In the vast majority of cases, microvascular decompression leads to complete cessation of pain or a significant reduction. This procedure, like all surgeries, carries certain risks, which include a small percentage of hearing loss, facial muscle weakness, facial numbness, double vision, and other general surgical complications. More detailed information will be provided by your doctor during a personal interview.
Most patients do not have any persistent neurological symptoms after this procedure. This procedure has the lowest percentage of pain recovery in the long run, compared to other treatments.
Other methods of surgical treatment are destructive, ie involve the destruction of the fibers of the trigeminal nerve or other structures involved in the process.
Radiosurgery. In this procedure, a focused radiation exposure to the trigeminal nerve root is performed. This technique uses radiation to destroy the trigeminal nerve and reduce or stop the transmission of pain impulses. The effect is gradual, which can take several weeks. After the procedure, numbness of half of the face occurs, which persists for a long time. In case of recurrence and recovery of pain, the procedure is repeated.

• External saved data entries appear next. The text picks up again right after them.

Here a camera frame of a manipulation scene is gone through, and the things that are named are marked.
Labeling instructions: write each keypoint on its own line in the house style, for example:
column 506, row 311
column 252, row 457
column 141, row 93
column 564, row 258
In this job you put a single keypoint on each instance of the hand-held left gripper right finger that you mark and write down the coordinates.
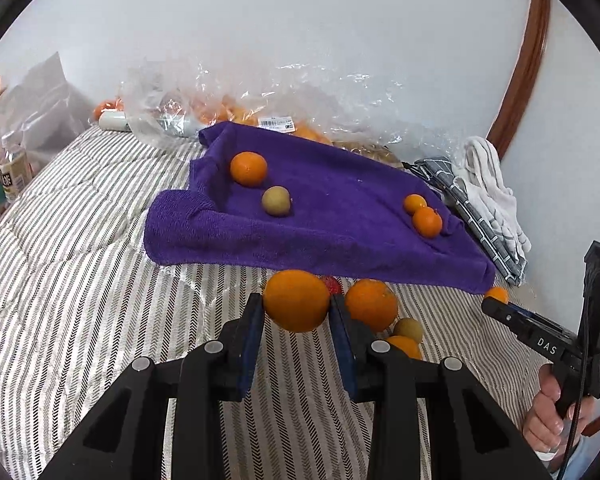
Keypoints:
column 342, row 345

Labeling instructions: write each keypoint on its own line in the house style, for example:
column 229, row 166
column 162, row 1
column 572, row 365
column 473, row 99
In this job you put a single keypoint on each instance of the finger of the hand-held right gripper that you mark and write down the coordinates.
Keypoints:
column 527, row 311
column 502, row 312

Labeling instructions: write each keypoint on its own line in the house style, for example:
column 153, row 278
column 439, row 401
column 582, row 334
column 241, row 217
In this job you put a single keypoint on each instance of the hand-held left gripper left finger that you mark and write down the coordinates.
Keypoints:
column 252, row 340

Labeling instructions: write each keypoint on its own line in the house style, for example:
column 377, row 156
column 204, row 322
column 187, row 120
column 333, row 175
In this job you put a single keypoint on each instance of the red plum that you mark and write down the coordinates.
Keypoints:
column 333, row 285

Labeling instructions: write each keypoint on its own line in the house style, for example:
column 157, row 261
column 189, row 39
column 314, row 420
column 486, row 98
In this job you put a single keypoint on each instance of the green-brown kiwi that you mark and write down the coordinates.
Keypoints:
column 408, row 329
column 276, row 201

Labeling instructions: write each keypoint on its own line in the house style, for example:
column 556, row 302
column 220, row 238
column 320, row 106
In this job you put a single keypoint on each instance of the purple towel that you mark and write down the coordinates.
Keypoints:
column 330, row 220

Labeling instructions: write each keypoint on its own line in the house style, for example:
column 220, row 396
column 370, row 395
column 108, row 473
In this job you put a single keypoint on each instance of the person's right hand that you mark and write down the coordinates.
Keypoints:
column 542, row 420

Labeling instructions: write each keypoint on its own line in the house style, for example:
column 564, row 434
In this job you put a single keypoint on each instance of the grey checked cloth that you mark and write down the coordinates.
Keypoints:
column 495, row 255

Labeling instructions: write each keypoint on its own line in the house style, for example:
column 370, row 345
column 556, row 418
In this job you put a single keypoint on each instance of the white striped towel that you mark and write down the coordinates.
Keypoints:
column 485, row 175

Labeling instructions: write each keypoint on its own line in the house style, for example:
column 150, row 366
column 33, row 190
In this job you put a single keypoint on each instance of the person's light blue clothing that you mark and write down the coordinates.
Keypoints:
column 580, row 462

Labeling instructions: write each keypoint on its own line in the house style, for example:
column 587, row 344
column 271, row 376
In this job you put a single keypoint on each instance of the clear plastic bag of oranges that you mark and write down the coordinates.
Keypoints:
column 220, row 110

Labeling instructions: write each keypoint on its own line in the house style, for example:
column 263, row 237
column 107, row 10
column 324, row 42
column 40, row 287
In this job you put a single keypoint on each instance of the clear plastic bag of walnuts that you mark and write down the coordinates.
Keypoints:
column 380, row 110

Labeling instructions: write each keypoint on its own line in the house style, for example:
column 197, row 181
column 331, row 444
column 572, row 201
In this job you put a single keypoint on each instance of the plastic drink bottle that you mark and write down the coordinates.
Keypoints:
column 15, row 175

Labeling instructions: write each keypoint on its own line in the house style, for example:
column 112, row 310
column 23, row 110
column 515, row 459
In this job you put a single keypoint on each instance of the grey translucent plastic bag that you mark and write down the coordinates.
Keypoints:
column 40, row 110

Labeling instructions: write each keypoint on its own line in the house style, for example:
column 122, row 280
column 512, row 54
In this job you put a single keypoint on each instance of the brown wooden door frame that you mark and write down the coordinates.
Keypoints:
column 530, row 60

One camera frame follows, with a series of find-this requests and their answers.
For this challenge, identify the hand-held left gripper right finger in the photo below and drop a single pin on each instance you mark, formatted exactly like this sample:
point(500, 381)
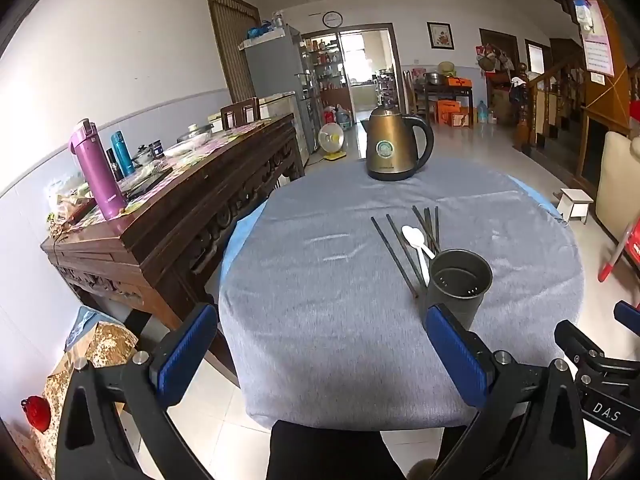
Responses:
point(457, 355)

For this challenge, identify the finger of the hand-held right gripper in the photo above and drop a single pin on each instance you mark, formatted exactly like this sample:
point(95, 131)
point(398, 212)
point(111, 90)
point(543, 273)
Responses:
point(629, 312)
point(575, 340)

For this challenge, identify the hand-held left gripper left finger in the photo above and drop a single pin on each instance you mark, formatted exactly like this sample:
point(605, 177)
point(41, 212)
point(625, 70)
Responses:
point(187, 350)

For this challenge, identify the dark metal utensil cup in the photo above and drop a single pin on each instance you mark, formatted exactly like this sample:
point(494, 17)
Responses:
point(460, 300)

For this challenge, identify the white plastic spoon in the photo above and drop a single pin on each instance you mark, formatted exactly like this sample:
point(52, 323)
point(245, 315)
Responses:
point(409, 234)
point(417, 236)

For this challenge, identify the red plastic stool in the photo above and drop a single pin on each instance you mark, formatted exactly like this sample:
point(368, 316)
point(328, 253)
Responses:
point(622, 252)

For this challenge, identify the gold patterned bag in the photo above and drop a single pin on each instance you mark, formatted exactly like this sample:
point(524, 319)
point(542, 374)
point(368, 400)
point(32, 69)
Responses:
point(100, 345)

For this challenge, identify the carved wooden sideboard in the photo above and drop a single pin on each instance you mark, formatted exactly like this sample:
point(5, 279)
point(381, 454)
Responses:
point(165, 240)

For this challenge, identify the blue under cloth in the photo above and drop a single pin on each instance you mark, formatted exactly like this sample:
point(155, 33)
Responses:
point(240, 240)

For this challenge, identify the small white stool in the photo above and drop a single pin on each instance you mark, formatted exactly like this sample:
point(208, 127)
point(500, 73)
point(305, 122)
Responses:
point(575, 202)

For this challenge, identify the cream leather sofa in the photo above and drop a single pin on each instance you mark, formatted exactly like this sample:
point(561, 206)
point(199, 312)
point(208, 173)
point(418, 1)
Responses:
point(617, 180)

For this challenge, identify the grey tablecloth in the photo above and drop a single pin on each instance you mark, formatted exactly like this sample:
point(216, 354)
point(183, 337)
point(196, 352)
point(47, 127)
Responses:
point(325, 320)

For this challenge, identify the red round ornament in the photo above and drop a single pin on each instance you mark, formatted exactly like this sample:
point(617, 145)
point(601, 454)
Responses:
point(36, 414)

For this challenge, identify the black bottle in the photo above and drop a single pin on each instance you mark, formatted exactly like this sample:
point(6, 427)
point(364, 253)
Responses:
point(115, 167)

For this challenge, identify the purple thermos bottle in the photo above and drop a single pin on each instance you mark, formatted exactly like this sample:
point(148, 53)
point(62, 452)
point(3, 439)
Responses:
point(97, 175)

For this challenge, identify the patterned sideboard cover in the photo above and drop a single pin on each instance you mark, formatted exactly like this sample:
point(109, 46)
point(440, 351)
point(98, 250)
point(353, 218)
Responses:
point(200, 152)

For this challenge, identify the white bowl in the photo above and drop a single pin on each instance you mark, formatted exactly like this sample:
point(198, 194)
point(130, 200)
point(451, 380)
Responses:
point(181, 148)

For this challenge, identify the dark jar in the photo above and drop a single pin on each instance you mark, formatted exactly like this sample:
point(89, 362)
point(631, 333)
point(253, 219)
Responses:
point(156, 150)

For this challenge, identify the teal thermos bottle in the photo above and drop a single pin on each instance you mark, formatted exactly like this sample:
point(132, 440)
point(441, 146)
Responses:
point(121, 152)

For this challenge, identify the bronze electric kettle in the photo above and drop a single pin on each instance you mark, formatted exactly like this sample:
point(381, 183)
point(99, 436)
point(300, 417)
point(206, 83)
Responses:
point(390, 150)

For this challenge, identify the pot with glass lid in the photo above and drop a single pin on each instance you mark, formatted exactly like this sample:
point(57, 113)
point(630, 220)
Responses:
point(195, 132)

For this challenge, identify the wooden pillar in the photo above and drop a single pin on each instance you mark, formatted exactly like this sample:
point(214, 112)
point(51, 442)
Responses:
point(607, 95)

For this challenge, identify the wooden staircase railing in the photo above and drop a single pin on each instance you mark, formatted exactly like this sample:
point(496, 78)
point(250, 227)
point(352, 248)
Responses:
point(545, 100)

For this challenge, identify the orange cardboard boxes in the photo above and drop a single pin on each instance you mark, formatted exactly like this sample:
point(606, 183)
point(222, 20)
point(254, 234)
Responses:
point(454, 112)

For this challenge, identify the wooden chair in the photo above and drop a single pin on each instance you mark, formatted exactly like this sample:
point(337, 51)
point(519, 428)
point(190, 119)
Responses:
point(240, 112)

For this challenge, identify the clear water bottle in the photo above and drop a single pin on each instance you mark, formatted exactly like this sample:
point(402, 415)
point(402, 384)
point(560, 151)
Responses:
point(482, 111)

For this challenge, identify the yellow floor fan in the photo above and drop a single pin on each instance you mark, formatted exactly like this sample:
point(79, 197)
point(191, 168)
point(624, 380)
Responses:
point(332, 139)

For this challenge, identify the white chest freezer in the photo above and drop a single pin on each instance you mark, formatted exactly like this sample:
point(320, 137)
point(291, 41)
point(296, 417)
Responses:
point(277, 105)

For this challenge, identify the blue water jug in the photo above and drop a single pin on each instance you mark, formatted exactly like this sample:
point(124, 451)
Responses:
point(343, 117)

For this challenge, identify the dark wooden side table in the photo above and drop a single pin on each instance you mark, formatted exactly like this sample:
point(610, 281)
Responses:
point(445, 91)

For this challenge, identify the flat orange box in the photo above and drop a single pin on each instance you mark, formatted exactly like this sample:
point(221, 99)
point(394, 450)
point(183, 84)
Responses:
point(459, 82)

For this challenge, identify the metal basin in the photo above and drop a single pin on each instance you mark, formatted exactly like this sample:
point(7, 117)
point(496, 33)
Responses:
point(432, 78)

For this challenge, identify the green plastic basin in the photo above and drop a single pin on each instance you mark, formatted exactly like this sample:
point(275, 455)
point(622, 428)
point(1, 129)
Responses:
point(446, 67)

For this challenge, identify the grey refrigerator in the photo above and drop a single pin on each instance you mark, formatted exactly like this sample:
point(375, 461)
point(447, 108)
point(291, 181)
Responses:
point(275, 65)

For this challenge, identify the brown wooden door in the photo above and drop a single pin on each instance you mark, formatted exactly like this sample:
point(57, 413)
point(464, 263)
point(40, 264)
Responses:
point(232, 45)

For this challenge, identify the shelf with bottles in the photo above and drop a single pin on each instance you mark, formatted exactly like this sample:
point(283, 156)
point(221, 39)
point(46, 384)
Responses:
point(325, 62)

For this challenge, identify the pink wall calendar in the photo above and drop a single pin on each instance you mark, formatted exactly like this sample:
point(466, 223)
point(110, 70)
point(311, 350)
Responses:
point(599, 45)

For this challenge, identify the framed wall picture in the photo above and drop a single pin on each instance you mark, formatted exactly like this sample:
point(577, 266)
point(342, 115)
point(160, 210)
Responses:
point(440, 36)

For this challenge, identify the round wall clock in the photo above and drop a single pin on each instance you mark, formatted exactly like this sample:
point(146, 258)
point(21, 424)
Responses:
point(332, 19)

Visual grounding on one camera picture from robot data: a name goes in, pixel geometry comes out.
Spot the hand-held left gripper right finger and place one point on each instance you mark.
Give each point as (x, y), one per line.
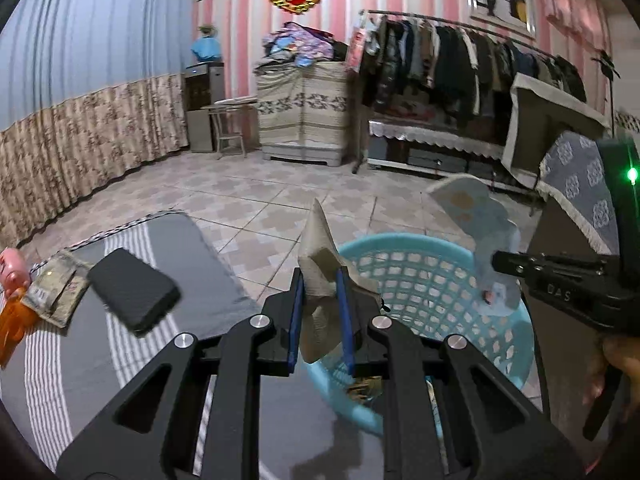
(345, 320)

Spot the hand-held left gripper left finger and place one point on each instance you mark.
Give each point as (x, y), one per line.
(296, 320)

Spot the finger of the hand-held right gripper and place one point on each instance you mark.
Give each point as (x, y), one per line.
(510, 263)

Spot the beige face mask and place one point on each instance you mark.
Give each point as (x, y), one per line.
(320, 270)

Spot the light blue white cloth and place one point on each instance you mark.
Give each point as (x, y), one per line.
(470, 210)

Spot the teal plastic basket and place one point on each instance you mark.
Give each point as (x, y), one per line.
(430, 280)

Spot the person's right hand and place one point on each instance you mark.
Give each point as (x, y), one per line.
(627, 355)

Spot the grey patterned cloth furniture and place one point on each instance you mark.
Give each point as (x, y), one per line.
(575, 185)

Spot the beige cloth draped screen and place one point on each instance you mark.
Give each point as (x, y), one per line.
(540, 130)

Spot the low cabinet with lace cloth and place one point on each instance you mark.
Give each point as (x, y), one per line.
(430, 135)

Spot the black flat case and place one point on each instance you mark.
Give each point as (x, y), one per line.
(135, 290)

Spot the black floor stand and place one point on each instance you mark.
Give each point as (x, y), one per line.
(611, 90)

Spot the row of hanging clothes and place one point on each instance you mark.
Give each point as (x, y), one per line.
(450, 70)

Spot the grey white striped bedsheet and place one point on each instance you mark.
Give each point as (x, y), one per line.
(100, 385)

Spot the cloth covered cabinet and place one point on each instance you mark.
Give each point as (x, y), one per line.
(300, 110)

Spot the metal stool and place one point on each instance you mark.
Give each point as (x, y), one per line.
(230, 105)

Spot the grey water dispenser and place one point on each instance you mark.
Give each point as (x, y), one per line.
(202, 110)

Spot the patterned grey paper packet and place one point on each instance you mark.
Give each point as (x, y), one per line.
(55, 290)

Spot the pink hanging bag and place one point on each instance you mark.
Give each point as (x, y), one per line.
(357, 50)

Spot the metal clothes rack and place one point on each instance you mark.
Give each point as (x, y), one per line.
(400, 13)

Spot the pile of clothes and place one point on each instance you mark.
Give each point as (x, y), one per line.
(300, 45)

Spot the orange fruit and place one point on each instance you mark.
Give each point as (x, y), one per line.
(15, 330)

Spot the blue cloth cover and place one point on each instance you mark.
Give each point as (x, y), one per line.
(206, 49)

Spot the pink pig mug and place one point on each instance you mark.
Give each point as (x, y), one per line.
(10, 270)

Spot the small potted plant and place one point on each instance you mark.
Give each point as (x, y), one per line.
(207, 31)

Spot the blue floral curtain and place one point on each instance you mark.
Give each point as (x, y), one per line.
(90, 85)

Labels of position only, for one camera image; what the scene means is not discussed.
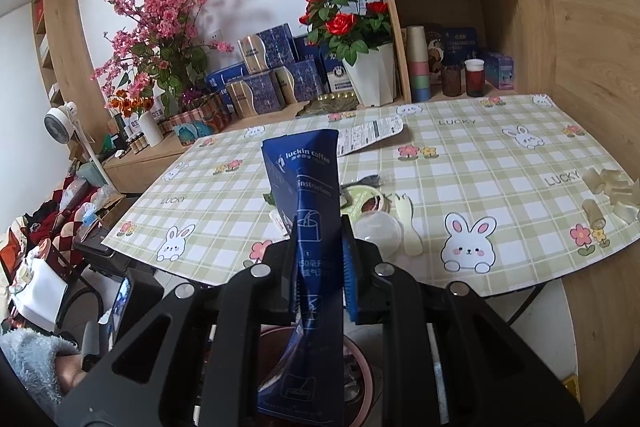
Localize pile of translucent plastic pieces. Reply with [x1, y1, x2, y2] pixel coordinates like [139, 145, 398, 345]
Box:
[581, 167, 640, 229]

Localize pink blossom plant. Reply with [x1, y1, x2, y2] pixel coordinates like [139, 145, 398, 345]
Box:
[90, 0, 236, 118]

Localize row of small brown bottles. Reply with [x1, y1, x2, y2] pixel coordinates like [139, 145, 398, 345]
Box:
[117, 129, 148, 155]

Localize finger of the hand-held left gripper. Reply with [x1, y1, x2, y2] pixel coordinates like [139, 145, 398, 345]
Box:
[110, 274, 167, 335]

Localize stack of pastel paper cups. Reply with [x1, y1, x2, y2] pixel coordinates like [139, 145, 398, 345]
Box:
[405, 25, 432, 104]

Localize small blue figure box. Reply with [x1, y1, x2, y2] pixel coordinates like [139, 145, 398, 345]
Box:
[483, 52, 516, 90]

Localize blue patterned gift box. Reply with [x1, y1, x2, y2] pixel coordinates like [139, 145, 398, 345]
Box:
[237, 23, 297, 75]
[225, 71, 286, 118]
[273, 58, 325, 105]

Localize clear plastic bag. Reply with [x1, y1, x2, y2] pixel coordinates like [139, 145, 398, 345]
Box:
[80, 184, 126, 228]

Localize white printed receipt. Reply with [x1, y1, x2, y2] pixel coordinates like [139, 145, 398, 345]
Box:
[336, 117, 405, 156]

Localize gold green tray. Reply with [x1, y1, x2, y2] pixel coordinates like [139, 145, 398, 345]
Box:
[295, 91, 358, 116]

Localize white small packet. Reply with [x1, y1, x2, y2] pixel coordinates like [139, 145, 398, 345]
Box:
[267, 206, 293, 237]

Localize blue white label box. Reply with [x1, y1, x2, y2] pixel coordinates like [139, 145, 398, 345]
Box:
[320, 52, 358, 95]

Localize red roses in white pot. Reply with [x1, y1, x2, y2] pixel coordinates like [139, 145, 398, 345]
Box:
[299, 0, 398, 105]

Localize red cup white rim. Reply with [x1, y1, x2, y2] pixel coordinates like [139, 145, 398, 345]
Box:
[464, 58, 487, 98]

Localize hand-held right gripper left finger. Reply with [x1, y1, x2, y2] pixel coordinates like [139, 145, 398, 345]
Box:
[55, 242, 301, 427]

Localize brown glass cup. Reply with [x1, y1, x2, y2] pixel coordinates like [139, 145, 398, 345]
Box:
[441, 63, 465, 98]

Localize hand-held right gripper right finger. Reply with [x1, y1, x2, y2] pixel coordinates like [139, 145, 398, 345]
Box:
[341, 216, 586, 427]

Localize white vase orange flowers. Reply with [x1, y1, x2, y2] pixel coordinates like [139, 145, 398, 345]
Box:
[107, 89, 166, 148]

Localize plain blue box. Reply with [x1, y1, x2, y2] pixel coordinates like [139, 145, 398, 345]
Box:
[292, 34, 321, 62]

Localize person's left forearm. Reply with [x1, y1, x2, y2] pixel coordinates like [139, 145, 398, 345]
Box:
[0, 326, 90, 408]

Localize dark illustrated box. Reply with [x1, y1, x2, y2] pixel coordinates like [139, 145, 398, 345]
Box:
[425, 23, 447, 78]

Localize green round lid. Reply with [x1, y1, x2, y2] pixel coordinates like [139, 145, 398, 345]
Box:
[342, 186, 396, 220]

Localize cream plastic spork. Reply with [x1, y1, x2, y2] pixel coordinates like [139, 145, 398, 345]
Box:
[395, 194, 423, 256]

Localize white paper bag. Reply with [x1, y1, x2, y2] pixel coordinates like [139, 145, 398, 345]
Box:
[10, 257, 68, 333]

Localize wooden shelving unit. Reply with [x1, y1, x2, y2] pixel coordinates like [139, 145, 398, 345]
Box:
[30, 0, 640, 418]

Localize maroon plastic bin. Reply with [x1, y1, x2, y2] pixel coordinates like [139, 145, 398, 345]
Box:
[260, 326, 387, 427]

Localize navy blue box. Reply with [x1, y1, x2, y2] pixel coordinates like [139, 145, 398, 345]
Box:
[442, 27, 480, 66]

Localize plaid woven basket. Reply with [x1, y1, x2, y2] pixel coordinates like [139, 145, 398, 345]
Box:
[169, 92, 233, 146]

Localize red checked cloth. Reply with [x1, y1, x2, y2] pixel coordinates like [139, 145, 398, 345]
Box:
[20, 187, 103, 258]

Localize clear plastic lid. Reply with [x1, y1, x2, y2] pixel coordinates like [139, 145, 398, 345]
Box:
[356, 212, 403, 255]

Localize green plaid bunny tablecloth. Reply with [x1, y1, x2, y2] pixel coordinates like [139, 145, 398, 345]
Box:
[100, 94, 640, 300]

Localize flat blue carton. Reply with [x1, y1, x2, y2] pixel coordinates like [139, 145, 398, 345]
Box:
[206, 62, 248, 92]

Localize blue coffee pouch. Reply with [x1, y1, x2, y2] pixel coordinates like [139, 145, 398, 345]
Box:
[256, 130, 346, 425]

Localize white desk fan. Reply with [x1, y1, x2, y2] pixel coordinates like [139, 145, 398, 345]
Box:
[42, 102, 113, 188]

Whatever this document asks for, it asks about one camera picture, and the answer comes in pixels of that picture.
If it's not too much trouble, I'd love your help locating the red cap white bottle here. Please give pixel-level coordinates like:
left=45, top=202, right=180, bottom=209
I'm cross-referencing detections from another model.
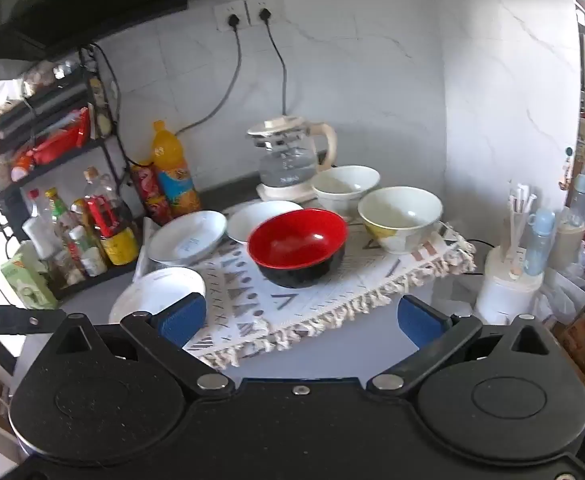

The undoubted advantage and plus of the procedure is its painlessness and the absence of the need for hospitalization and surgery. Among the disadvantages – the high cost, and the fact that it does not eliminate the cause of the disease – compression of the nerve root. The destructive nature of the procedure, in case of its ineffectiveness, significantly reduces or nullifies the effectiveness of possible microvascular decompression. Sometimes there may be increased pain on the background of numbness of the face – the so-called “painful painful anesthesia” – “anesthesia dolorosa”
Other procedures that can be used to treat trigeminal neuralgia are called “rhizotomy” or “ablation”, ie – “destruction”. At a rhizotomy, the surgeon destroys nerve fibers, which leads to numbness of the face.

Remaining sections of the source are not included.